A single number is expected: the count of lines below where the word "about" occurs.

BEGIN Available data

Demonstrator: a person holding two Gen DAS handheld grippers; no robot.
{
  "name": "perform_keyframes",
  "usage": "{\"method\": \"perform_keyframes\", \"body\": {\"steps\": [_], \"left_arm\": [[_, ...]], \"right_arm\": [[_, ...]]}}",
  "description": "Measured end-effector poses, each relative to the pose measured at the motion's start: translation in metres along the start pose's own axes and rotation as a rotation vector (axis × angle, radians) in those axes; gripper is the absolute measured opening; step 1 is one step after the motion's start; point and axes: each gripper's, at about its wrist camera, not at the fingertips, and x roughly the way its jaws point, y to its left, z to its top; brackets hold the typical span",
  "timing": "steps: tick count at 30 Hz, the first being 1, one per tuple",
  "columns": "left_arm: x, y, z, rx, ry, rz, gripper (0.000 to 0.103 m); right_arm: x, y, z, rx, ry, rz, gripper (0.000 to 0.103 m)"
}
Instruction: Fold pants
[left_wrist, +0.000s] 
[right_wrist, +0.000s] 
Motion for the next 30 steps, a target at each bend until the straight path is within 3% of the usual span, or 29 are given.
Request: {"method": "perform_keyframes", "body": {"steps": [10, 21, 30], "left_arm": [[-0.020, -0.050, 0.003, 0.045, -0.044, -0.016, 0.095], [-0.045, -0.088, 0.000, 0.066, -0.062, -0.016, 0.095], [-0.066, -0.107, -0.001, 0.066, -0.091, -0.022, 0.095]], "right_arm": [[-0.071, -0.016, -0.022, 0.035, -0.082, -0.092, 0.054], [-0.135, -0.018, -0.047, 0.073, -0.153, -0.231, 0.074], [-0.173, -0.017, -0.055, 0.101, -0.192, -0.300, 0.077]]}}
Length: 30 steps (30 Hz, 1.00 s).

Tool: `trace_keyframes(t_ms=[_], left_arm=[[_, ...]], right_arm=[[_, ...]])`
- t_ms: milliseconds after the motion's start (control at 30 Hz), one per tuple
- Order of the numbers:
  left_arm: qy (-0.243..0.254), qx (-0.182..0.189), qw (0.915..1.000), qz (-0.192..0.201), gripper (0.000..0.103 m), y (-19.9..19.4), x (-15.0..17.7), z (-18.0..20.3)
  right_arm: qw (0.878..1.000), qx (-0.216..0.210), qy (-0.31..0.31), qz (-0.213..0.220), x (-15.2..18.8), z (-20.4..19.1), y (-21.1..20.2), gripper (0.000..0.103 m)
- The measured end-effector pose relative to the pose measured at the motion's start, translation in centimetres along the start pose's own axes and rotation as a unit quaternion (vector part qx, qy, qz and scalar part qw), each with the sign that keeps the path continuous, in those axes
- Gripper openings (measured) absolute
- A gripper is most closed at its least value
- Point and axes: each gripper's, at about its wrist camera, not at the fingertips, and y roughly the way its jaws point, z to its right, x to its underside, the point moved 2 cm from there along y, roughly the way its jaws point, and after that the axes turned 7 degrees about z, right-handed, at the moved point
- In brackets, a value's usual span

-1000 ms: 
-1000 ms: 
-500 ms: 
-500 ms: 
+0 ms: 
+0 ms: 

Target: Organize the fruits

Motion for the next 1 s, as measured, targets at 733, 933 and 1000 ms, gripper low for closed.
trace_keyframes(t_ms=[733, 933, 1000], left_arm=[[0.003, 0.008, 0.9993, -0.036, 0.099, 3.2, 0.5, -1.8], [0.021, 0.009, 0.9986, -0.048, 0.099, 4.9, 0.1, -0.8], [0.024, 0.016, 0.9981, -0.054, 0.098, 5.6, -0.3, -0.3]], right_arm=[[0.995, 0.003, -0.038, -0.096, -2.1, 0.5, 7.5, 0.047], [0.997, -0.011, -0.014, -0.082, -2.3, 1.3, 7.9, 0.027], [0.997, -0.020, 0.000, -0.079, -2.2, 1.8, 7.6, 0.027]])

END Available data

:: Response to this exercise ::
2